Residents complained about brown dust clouds blowing from the ash ponds in the summer of 2020 to the Ohio EPA and Southwest Ohio Air Quality Agency, so thick that drivers couldn’t see the road or traffic lights.
Contractors blew up the main Beckjord smokestack in February 2021 as part of the demolition. Instead of falling on land as was permitted, it toppled into the Ohio River. The U.S. Army Corps of Engineers ordered CLP to clean up the mess and remove an estimated 75 cubic yards of demolition waste from the river, which the company did several months later.
Two wells that monitor groundwater for contamination at Beckjord were either missing or damaged for several months in 2022. But Clermont County officials never knew about it, until WCPO notified them.
“The last couple of years show that there is a huge concern and a huge question about the ability of small entities to like New Richmond Development Corporation to really manage a large-scale remediation project,” Painter said. “We have to do everything that we can right now to ensure that we don’t have a legacy contamination site here 30 years from now.”
Now Painter is worried about the latest plan to inject chemicals into the groundwater at Beckjord — "We want to make sure that there’s no concern with the drinking water before the process is actually initiated."
"This, by the way, is an experiment. It's a pilot project in the real world near actual water levels," Altman said. "Are you going to make things worse?"
Better regulation at legacy sites
Painter is set to introduce a resolution to increase safety in the management of coal combustion residuals at a National Association of Counties meeting next week.
The resolution urges the U.S. EPA to mandate that all CCR waste be managed in a way that prevents the migration of contaminants and the risk of catastrophic release. It also urges the federal government to provide technical and financial help to local governments to protect groundwater and waterways.
County leaders worry that coal ash from Beckjord is leaking into the groundwater and the Ohio River. They want the ash removed from the man-made pits and taken to a sanitary-lined landfill.
But that’s not what CLP is doing. It is relocating coal ash from the oldest pond on the site – Pond A – to another unlined pond on the south side of the property, Pond C.
For years environmentalists and local officials complained about the toxic coal ash at Beckjord. But the U.S. EPA had little regulatory ability. These old coal sites were exempt from current rules because they closed before the agency enacted rules overseeing them in 2015.
They existed in a grandfathered-in no man’s land.
Now the U.S. EPA is considering new safety and health requirements for these legacy sites, including Beckjord and several other retired coal plants in the Tri-State area.

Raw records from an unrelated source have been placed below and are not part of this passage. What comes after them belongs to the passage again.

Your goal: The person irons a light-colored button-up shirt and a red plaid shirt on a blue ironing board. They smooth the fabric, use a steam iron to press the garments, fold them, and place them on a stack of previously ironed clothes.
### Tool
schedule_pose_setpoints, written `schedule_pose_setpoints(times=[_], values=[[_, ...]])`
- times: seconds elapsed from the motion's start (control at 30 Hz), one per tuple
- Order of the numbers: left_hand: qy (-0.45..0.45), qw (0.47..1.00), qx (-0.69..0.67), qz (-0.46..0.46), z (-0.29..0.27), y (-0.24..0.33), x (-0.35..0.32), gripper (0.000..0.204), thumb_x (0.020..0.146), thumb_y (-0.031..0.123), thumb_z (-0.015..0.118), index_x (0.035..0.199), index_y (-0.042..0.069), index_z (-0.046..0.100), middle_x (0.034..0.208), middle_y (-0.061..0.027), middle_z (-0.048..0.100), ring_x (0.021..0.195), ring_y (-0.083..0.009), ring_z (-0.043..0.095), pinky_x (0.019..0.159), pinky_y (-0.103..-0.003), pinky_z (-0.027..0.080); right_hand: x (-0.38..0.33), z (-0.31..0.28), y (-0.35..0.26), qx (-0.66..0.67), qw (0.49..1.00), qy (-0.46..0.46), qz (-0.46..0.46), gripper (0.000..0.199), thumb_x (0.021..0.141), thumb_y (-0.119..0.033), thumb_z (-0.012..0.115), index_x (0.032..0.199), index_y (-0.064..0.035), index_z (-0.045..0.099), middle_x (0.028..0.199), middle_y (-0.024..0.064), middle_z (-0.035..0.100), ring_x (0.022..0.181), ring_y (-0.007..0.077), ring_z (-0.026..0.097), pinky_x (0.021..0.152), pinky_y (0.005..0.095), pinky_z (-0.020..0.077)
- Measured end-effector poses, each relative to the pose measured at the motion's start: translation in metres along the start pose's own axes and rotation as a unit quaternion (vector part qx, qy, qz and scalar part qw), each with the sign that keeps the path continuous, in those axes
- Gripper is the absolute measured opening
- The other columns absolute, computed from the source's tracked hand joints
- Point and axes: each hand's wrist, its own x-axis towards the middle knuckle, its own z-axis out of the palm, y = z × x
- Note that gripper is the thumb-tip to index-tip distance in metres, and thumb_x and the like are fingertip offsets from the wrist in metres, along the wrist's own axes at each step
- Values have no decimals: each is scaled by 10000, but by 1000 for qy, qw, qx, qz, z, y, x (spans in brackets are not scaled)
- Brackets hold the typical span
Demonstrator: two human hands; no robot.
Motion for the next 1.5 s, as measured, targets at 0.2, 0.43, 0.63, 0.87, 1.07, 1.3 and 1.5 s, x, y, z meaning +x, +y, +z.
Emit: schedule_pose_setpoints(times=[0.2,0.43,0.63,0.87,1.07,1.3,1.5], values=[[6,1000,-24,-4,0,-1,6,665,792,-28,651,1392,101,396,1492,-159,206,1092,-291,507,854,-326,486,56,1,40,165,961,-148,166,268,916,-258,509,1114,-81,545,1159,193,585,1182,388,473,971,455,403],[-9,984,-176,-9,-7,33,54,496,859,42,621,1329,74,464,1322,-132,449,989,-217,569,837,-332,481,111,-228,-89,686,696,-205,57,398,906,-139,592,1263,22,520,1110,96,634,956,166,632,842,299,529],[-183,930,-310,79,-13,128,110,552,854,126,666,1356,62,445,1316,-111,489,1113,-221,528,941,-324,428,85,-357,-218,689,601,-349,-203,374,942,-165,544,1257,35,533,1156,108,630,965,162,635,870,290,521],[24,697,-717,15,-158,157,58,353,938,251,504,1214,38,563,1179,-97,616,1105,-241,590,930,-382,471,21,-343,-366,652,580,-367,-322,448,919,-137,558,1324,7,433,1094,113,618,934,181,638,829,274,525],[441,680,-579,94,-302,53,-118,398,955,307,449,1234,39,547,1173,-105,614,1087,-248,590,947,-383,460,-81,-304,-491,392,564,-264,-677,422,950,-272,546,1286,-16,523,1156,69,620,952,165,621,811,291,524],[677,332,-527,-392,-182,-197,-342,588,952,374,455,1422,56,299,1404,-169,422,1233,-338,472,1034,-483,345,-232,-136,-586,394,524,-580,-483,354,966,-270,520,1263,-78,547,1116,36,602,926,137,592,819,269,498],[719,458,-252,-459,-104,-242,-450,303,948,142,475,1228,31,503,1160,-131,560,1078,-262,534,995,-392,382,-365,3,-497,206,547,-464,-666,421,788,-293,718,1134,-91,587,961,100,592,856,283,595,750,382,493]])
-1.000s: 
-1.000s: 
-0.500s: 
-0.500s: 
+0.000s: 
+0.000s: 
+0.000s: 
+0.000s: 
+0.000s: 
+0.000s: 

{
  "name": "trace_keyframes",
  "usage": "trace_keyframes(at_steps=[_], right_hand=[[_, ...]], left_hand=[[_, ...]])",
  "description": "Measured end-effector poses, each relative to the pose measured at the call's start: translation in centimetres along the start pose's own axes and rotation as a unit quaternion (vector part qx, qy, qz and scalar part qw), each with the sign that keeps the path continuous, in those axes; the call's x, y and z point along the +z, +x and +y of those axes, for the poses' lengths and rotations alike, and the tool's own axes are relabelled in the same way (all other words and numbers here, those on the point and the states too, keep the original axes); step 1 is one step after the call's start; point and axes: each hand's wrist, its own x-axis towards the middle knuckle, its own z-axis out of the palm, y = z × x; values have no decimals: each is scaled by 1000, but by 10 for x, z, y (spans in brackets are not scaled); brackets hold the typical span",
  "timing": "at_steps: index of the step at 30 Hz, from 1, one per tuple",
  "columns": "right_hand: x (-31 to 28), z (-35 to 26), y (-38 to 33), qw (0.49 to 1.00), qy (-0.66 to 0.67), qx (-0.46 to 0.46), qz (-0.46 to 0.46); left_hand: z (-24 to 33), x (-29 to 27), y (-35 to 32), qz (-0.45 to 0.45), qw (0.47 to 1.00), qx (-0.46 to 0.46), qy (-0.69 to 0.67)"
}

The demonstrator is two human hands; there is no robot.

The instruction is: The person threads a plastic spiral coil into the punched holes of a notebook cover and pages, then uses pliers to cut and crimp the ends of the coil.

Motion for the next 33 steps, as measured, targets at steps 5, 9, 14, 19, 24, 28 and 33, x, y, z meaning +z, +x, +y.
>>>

Clermont County’s environmental attorney, Scott Doran, wrote a July 14 letter to the U.S. EPA urging more oversight of older coal plant sites, and an assurance that limited liability companies buying them will be required to close them properly and remove the coal waste from unlined pits on site.
“Ongoing monitoring has demonstrated that the impoundments continue to contribute large quantities of contaminants to the ground water and the Ohio River … As long as the coal ash is in the ground, without containment, leaching of contaminants will continue,” Doran wrote.
This is especially concerning because CLP sold a large portion of the Beckjord site to a local developer earlier this year, “with no understand of closure requirements or costs.”
“The public should not be forced to step in to pay for years of improper coal ash management,” Doran wrote. “Clermont County and its water customers would incur capital costs of over $30 million and annual operating costs of at least $700,000 per year if the Beckjord ash impoundments are not properly closed and insufficient funds remain to maintain and operate the interceptor wells and monitor well network for over 30 years.”